Beatrice picked me up around 2 pm in Palermo. We drove north along a narrow, undulating stretch of highway lit up in technicolor to Corleone's recently named Piazza Falcone and Borsellino in the center of town. 


Our plan was to meet with Giuseppe Crapisi, the President of Corleone Dialogos, Cosimo Lo Sciuto and listen to a talk given by  German journalist Petra Reski about her book, "The Honored Society" at the Associazione Laboratorio Della Legalita.

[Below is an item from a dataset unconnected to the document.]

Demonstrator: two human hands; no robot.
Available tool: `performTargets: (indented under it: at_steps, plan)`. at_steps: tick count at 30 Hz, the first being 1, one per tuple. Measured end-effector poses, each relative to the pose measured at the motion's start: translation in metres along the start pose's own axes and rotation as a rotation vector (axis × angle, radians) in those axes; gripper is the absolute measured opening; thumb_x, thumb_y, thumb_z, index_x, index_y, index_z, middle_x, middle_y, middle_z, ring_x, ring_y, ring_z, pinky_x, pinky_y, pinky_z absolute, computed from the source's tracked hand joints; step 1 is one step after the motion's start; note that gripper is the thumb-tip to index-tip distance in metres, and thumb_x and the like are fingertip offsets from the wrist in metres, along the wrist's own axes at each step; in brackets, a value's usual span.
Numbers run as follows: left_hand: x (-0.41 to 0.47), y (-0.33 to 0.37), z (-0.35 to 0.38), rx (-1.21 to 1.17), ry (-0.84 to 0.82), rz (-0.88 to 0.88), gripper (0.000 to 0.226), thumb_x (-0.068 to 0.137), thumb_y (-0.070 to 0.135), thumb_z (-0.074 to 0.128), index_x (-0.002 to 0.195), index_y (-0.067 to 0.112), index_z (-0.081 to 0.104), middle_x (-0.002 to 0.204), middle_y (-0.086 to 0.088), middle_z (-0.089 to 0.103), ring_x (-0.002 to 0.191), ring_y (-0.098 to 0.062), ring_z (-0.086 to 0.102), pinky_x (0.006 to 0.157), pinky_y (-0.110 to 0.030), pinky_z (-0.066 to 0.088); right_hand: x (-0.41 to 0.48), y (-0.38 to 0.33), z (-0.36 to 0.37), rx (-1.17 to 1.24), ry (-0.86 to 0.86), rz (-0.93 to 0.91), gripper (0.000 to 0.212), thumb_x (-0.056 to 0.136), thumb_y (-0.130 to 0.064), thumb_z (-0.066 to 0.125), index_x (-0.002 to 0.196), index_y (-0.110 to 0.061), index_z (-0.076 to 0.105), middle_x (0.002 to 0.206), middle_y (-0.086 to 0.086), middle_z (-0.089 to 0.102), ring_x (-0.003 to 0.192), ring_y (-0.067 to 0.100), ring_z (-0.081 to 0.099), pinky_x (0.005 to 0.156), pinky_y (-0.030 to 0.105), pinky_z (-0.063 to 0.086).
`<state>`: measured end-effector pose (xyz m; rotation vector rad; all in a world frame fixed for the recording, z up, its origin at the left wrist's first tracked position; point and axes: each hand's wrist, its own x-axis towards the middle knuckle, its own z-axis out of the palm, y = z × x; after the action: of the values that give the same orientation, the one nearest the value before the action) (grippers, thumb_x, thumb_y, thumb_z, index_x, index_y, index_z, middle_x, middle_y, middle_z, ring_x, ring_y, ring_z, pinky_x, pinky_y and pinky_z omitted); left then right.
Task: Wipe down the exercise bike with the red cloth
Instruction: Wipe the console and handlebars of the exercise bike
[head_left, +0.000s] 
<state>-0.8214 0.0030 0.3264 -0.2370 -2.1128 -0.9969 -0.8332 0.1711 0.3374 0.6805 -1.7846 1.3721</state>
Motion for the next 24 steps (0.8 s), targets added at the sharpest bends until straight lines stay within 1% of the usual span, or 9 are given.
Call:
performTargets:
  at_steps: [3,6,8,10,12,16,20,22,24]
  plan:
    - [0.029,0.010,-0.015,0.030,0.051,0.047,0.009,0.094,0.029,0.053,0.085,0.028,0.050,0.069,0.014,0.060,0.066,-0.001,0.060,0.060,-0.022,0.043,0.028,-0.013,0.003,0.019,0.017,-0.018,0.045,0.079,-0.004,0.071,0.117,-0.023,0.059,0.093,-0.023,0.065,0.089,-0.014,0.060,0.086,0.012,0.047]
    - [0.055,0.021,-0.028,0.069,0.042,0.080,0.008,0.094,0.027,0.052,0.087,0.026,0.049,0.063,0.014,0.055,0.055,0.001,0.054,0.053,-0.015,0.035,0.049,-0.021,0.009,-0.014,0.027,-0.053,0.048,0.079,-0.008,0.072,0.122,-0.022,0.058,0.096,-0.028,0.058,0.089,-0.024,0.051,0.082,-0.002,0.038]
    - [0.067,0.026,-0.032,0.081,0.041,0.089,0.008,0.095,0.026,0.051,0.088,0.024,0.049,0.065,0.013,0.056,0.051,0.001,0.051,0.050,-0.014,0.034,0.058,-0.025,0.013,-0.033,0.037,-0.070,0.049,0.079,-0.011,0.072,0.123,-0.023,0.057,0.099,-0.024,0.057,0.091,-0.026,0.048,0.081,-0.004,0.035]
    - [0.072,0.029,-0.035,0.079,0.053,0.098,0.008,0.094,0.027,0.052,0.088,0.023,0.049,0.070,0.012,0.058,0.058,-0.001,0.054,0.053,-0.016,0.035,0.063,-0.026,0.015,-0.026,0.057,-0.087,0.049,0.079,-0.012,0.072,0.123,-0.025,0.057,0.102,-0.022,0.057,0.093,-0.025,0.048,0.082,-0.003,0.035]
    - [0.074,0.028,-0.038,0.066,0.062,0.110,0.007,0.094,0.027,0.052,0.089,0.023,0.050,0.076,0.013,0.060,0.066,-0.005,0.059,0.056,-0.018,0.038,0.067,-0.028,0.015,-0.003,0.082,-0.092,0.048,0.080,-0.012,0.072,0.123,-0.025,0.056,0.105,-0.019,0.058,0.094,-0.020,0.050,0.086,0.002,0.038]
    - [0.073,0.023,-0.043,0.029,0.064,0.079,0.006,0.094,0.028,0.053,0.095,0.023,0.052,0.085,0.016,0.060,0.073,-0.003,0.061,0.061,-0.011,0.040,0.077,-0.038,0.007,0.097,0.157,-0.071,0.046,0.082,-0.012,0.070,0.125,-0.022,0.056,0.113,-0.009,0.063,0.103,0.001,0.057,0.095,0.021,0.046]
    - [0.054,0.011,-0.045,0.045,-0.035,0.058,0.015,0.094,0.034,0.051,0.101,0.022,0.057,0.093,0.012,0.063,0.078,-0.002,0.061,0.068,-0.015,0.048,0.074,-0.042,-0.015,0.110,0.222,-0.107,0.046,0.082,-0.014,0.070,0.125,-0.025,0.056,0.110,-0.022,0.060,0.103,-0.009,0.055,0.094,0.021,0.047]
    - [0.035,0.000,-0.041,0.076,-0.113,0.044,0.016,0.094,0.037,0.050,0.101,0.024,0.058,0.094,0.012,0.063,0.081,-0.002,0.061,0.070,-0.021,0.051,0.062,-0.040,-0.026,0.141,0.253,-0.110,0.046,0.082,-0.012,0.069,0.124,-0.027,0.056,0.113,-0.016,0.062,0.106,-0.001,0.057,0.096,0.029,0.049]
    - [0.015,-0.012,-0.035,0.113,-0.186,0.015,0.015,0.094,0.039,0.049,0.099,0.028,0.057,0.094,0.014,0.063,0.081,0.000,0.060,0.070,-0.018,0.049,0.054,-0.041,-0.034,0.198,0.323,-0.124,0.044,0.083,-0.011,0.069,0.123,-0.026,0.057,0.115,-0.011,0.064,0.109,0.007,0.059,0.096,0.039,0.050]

Photo Credit, Antonella Lombardi, Ansa, 2013


 The 'pizzo free' Pasticceria in the newly named Piazza Falcone and Borsellino

Petra Reski and Giuseppe Crapisi speaking with students at the Laboratorio della Legalita
Reski was in town to speak with a group of students from northern Italy interning at the vineyards of Centopassi (One Hundred Steps). The vineyard,named after a film dedicated to Giuseppe "Peppino" Impastato, a Sicilian radio broadcaster and anti-Mafia labor organizer who was murdered in 1978 by the Mafia, is part of the Libera Terra project. Founded in 1995 by Father Luigi Ciotti, a Catholic priest from Turin, Libera Terra (Free Land) is an organization that coordinates the efforts of a range of projects throughout Italy dedicated to fighting organized crime. Under Libera's sponsorship, students throughout the world regularly visit Corleone to work and to learn about a history rarely spoken about in the formal school curriculum. 
  



Giuseppe Impastato, 1948-1978

Corleone once had the highest murder rate in the world - 153 violent deaths between 1944 and 1948,inspiring novelist Mario Puzo to adapt its name for his famous fictional crime family in The Godfather. Francis Ford Coppola perpetuated Corleone's notoriety with his Godfather Triology. But today, Cosa Nostra is certainly not a way of life and any kind of Godfather tours are felt to be in bad taste by the Corleonesi. Since 2002, activists have re-branded Corleone, a project that emerged from their initial protest of the Afghanistan war and Corleone's crumbling infrastructure in 2002.  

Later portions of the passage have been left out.